Posted: January 25 2010

Our talented and tireless artist, Brooke Budner, and her business partner Caitlyn Galloway, run a project called Little City Gardens.  Check  their website/blog.
What is Little City Gardens?
It is a small urban farm in San Francisco, and it is an experiment in the economic viability of small-scale urban market-gardening.

We have been working steadily for a year towards our aims: to craft a way for urban food production to sustain us economically, to build community through innovative, collaborative local food systems, and thus to help establish the path of ‘urban farmer’ as a career. We are motivated by the belief that urban farming should be a common livelihood in the United States as it has been, and still is, in some other countries. Through this project we are actively wondering: what does it take to make this happen?

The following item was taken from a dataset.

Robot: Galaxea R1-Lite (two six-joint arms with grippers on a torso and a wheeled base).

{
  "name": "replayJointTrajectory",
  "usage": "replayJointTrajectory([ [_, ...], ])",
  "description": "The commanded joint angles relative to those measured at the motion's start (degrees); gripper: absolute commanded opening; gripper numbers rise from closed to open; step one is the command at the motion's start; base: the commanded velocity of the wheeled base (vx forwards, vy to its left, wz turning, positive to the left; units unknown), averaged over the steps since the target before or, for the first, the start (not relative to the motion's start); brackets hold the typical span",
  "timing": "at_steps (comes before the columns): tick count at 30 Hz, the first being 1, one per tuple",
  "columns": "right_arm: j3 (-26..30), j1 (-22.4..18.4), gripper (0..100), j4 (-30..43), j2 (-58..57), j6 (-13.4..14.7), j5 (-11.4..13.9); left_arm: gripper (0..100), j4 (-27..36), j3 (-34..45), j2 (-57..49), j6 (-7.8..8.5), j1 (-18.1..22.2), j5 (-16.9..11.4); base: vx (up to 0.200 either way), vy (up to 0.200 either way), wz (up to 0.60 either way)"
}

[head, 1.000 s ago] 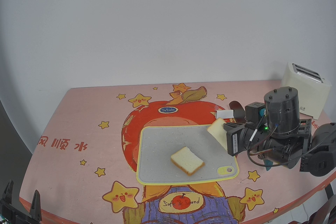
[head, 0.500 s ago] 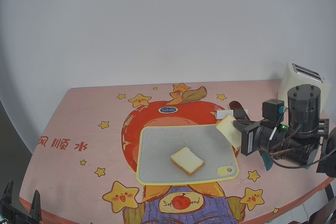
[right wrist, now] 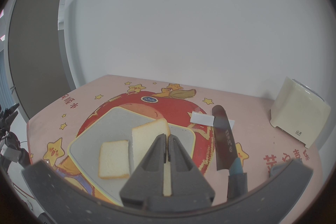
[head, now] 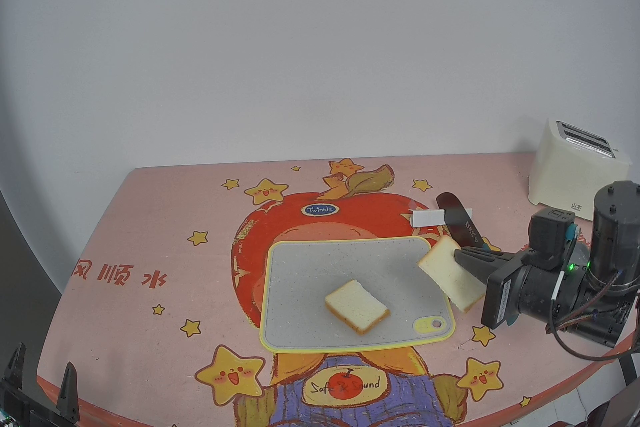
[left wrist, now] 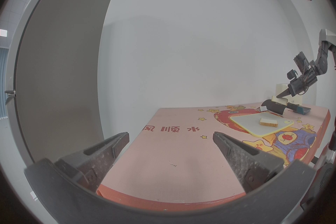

How did the project get started?
Brooke discovered the first garden site in 2007 while scanning the neighborhood from the vantage point of her roof. She contacted the landlord who agreed to let her begin gardening. With the help of friends and neighbors, she began transforming the lot from an unused field of weeds and brambles to an abundant garden. In early 2008, Brooke and Caitlyn met and began working together, sharing ideas and time in the garden. Together they developed vision, community involvement, a name, and a business plan.
What is happening now?
Little City Gardens is currently a small salad greens business, an educational site, and a working model of food production in San Francisco. We provide greens, herbs, and a specialty salad mix for one restaurant and a handful of caterers. We offer tours and host workshops in the garden, and we are currently beginning the process of expanding our operation to a larger site in the city.
What motivates you?
We are young farmers in a nation with a food system gravely out of balance. We know that the economics and politics of food are skewed in favor of large corporate agriculture. This not only creates harsh economic realities for small-scale farms, both urban and rural, but also is fueled by the use of petrochemicals and gasoline, and is based on manipulative global trade policies. We are inspired to get creative. We are working toward an urban farming model that makes up for its small scale by recycling urban resources (neighborhood composting), eliminating transporation costs (deliveries by foot and by bicycle), creating active, face-to-face relationships with neighbors and customers, and enlivening new forms of community support. The more community we can build around the growing of our food, the more power we can have to change our food systems.